Baiklah untuk menjawab tantangan menulis tentang program apa yang paling relevan dengan kondisi Gen Z saat ini, saya mencoba melihat realita yang terjadi dimasa lalu dengan kekhawatiran saya akan masa depan anak-anak saya (Gen Z pada umumnya).
Masalah terakhir yang saya hadapi adalah memiliki sebuah rumah, untuk mewujudkannya saya baru bisa merealisasikannya pada usia 47 tahun. Usia yang tidak muda lagi bukan? Kondisinya sebagaimana pernah yang saya gambarkan dalam tulisan saya yang berjudul Membeli Rumah Tinggal Itu Seperti Mencari Jodoh beberapa waktu lalu, dan tulisan itu berhasil menjadi sebuah Artikel Utama.

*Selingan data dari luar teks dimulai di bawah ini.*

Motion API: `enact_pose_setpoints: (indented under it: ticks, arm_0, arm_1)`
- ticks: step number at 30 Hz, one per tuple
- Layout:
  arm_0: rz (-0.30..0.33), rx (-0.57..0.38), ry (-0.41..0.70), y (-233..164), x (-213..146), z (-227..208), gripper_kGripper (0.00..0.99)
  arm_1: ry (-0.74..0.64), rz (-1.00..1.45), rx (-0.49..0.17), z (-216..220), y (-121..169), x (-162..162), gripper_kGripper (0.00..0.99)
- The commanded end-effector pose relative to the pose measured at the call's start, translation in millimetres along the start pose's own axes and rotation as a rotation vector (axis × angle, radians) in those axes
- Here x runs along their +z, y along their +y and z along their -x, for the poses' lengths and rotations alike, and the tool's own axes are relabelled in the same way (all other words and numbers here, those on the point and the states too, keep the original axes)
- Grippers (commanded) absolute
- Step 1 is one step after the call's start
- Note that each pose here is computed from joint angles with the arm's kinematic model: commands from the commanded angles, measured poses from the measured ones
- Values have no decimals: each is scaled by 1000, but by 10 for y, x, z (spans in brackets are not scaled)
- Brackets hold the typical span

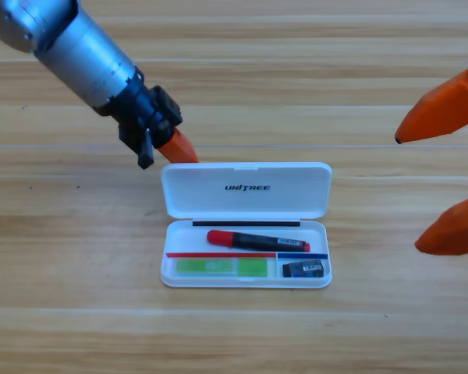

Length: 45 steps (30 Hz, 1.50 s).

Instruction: Clean up eraser and pencils

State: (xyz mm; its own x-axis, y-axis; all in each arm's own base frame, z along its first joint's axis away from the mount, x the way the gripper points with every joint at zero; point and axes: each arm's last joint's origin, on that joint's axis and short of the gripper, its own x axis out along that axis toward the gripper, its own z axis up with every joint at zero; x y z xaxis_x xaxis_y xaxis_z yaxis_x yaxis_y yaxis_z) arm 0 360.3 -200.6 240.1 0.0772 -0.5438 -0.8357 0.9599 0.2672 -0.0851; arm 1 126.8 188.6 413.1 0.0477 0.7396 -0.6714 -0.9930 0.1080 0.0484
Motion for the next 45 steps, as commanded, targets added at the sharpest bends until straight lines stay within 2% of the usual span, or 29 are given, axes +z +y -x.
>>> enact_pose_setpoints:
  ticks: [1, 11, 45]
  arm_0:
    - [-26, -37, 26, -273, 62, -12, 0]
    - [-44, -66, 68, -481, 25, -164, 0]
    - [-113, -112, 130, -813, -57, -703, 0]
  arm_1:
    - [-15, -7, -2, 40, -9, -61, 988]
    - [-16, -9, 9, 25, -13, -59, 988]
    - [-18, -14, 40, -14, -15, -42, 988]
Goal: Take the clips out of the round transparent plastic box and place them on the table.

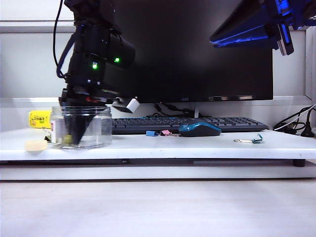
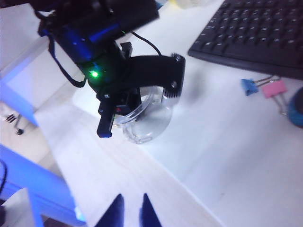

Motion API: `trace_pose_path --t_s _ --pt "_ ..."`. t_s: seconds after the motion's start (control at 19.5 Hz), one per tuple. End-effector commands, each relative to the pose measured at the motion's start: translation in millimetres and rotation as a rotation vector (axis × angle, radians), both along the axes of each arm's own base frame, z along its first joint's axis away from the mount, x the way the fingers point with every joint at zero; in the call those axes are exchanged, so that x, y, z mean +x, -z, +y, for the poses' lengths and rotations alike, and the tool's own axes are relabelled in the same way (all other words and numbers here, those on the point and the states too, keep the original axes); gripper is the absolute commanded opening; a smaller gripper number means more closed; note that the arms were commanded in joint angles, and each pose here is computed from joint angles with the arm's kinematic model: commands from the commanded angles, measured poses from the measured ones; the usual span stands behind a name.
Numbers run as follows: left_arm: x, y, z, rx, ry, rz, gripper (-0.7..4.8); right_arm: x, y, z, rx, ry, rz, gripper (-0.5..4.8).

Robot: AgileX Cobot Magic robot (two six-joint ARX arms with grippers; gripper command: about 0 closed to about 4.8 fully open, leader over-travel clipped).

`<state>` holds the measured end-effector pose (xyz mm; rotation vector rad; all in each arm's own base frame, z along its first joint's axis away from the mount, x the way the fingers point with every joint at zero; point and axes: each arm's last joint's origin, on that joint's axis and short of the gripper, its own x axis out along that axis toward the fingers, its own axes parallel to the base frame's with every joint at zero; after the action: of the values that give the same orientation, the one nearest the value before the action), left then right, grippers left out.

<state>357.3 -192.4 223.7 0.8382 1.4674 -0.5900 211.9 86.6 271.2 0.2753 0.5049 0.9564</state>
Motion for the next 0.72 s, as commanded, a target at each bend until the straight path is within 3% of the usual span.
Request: trace_pose_path --t_s 0.05,0.31,0.51,0.72 --pt "11 10 -8 -0.086 0.001 -0.064 0.58 1 -3 0 0.001 0.011 -0.035 0.53" --pt "17 6 -14 -0.190 -0.015 -0.100 0.58 1 -4 0 -0.003 0.027 -0.044 0.53" --pt "21 -22 -20 -0.293 -0.054 -0.124 0.58 1 -4 0 -0.005 0.031 -0.043 0.53" --pt "19 -51 -19 -0.309 -0.070 -0.139 0.58 1 -4 0 -0.004 0.031 -0.044 0.53"
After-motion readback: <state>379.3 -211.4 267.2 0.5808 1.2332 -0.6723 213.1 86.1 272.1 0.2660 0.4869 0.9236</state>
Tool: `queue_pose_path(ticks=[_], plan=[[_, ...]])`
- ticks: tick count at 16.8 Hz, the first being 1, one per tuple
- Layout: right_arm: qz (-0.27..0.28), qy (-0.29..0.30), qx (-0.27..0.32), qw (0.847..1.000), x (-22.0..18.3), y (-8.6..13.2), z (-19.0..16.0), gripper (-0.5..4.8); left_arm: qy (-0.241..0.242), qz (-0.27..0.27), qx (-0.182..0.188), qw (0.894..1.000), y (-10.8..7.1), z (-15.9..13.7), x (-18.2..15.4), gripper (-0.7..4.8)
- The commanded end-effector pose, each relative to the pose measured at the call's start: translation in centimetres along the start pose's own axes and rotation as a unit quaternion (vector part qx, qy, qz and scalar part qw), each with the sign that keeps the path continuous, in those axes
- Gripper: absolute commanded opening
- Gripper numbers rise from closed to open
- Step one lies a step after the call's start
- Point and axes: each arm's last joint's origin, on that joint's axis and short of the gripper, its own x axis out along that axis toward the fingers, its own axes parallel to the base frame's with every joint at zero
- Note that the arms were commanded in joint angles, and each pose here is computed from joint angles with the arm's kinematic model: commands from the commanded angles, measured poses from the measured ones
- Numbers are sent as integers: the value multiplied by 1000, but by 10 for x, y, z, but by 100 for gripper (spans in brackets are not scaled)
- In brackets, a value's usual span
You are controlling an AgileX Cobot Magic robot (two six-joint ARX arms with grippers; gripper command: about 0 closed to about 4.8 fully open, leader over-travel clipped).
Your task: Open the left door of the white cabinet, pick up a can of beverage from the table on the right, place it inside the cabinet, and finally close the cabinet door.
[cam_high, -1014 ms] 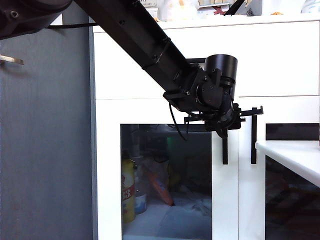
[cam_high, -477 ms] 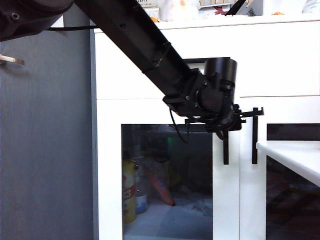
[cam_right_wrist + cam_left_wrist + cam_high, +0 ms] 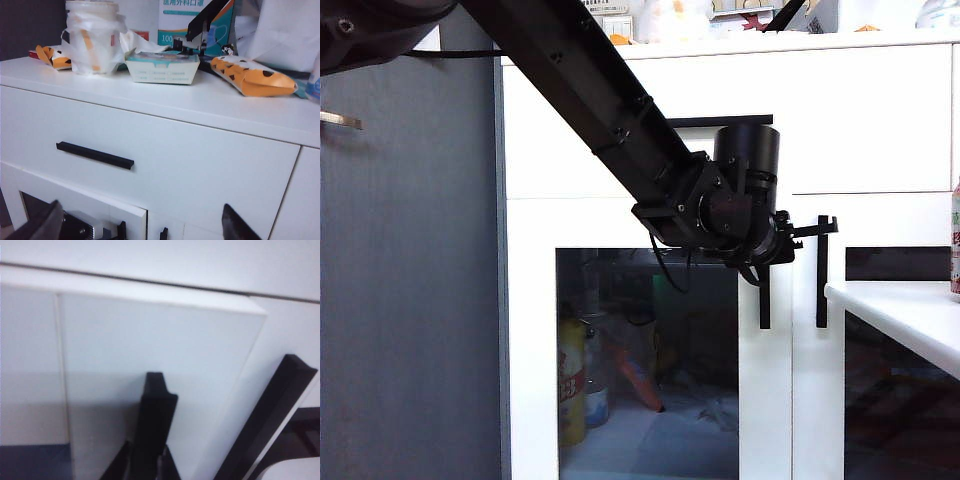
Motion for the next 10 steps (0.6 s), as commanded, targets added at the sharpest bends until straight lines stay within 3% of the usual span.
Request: queue_pose_path(ticks=[1, 3, 10], plan=[[0, -8, -4, 1000, -1, 0, 3, 408, -107, -42, -62, 991, -9, 14, -5, -5], [0, -8, -4, 1000, -1, 0, 3, 408, -125, -48, -70, 988, -12, 17, -8, -5], [1, -8, -3, 1000, -1, 0, 3, 408, -107, -44, -62, 991, -11, 15, -9, -5]])
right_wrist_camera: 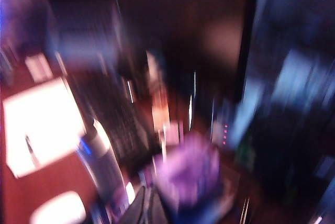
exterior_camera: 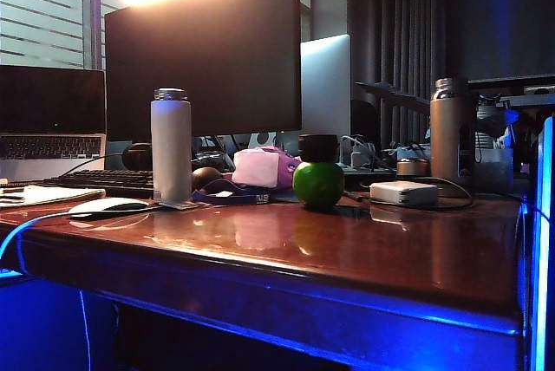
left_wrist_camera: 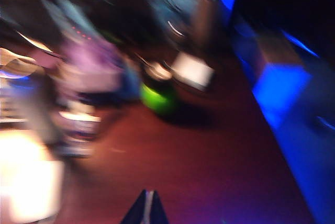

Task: Stack the black thermos bottle cap from the table onto the green apple.

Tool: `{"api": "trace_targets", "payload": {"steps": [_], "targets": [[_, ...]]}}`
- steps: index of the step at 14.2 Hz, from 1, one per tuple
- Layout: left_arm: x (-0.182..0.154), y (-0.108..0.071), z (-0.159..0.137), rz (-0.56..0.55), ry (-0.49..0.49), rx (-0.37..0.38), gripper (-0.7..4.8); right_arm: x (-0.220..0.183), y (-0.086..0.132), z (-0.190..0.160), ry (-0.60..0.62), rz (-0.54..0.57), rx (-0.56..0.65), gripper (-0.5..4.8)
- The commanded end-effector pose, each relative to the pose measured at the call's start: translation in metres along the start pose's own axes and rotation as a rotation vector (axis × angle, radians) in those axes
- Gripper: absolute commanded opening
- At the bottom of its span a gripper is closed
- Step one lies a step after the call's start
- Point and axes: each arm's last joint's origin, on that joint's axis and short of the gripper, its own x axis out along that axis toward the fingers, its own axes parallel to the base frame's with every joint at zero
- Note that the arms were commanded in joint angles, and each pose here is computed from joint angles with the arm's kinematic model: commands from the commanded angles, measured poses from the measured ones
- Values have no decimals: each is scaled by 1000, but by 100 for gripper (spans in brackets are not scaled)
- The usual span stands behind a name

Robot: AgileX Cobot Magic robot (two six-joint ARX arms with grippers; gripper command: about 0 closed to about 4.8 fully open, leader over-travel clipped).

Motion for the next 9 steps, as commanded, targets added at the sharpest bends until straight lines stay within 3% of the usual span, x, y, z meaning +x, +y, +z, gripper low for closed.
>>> {"api": "trace_targets", "payload": {"steps": [1,4,5,9], "targets": [[-57,-27,-6,174,-61,16,-4,-92,23,36,-147,12,-78,-6],[-100,-53,-46,297,-104,-20,-4,-164,34,39,-135,-7,-84,-6],[-111,-63,-80,324,-117,-37,-4,-188,38,34,-90,-7,-79,-6],[-86,-62,-160,346,-171,-90,-4,-220,43,27,-44,-4,-72,-6]]}}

Selain lapangan pekerjaan dan lain-lain, memiliki sebuah rumah adalah kebutuhan yang paling sulit saya lakukan. Ini disebabkan karena faktor-faktor yang mempengaruhinya, oleh karena itu sudah sepantasnyalah para calon pemimpin di pilkada saatnya mengedepankan program pengadaan rumah yang ideal bagi masyarakat dan generasi Z pada khususnya.
Kalau boleh saya gambarkan pada kenyataannya kita lebih mudah membeli sebuah mobil baru dari pada membeli rumah, pengertian rumah dalam hal ini adalah rumah yang sesuai dengan situasi dan kondisi kita dengan berbagai pertimbangan. Kalau asal memiliki rumah ya bisa saja, tapi memiliki rumah yang cocok adalah sebuah tantangan terbesar dalam hidup saya.
Memiliki rumah seakan menjadi mimpi yang semakin jauh dari jangkauan bagi generasi Z. Kenaikan harga properti yang tak terkendali, beban utang yang menumpuk, dan ketidakpastian ekonomi membuat generasi muda merasa terjebak dalam lingkaran setan. Jika dulu saya bisa membeli rumah dengan menabung selama bertahun-tahun, generasi Z harus berhadapan dengan kenyataan yang jauh lebih kompleks.
Faktor-faktor Penyebab seperti kenaikan harga properti yang tak terkendali menjadi kendala utama generasi Z dalam mewujudkan mimpi memiliki rumah. Tingginya permintaan, terbatasnya lahan, dan inflasi yang terus meningkat turut mendorong harga properti melambung tinggi.
Selain itu, suku bunga KPR yang fluktuatif dan persyaratan yang ketat membuat generasi muda kesulitan mendapatkan akses pembiayaan. Beban utang pendidikan yang tinggi juga menjadi faktor penghambat, karena sebagian besar pendapatan mereka tersedot untuk melunasi utang.
Dampak terhadap Generasi Z dalam memiliki rumah berdampak signifikan terhadap kualitas hidup generasi Z. Banyak di antara mereka yang memilih untuk menunda pernikahan atau menunda memiliki anak karena terkendala masalah perumahan. Stres finansial yang berkepanjangan dapat berdampak pada kesehatan mental dan produktivitas kerja. Selain itu, generasi Z juga merasa kurang memiliki stabilitas dan kepastian akan masa depan.
Perbandingan dengan generasi saya dibandingkan dengan generasi mendatang, generasi Z menghadapi tantangan yang jauh lebih kompleks dalam memiliki rumah. Generasi sebelumnya cenderung memiliki pendapatan yang lebih stabil dan akses terhadap perumahan yang lebih terjangkau. Selain itu, nilai properti pada masa itu cenderung lebih stabil dan tidak sevolatile saat ini.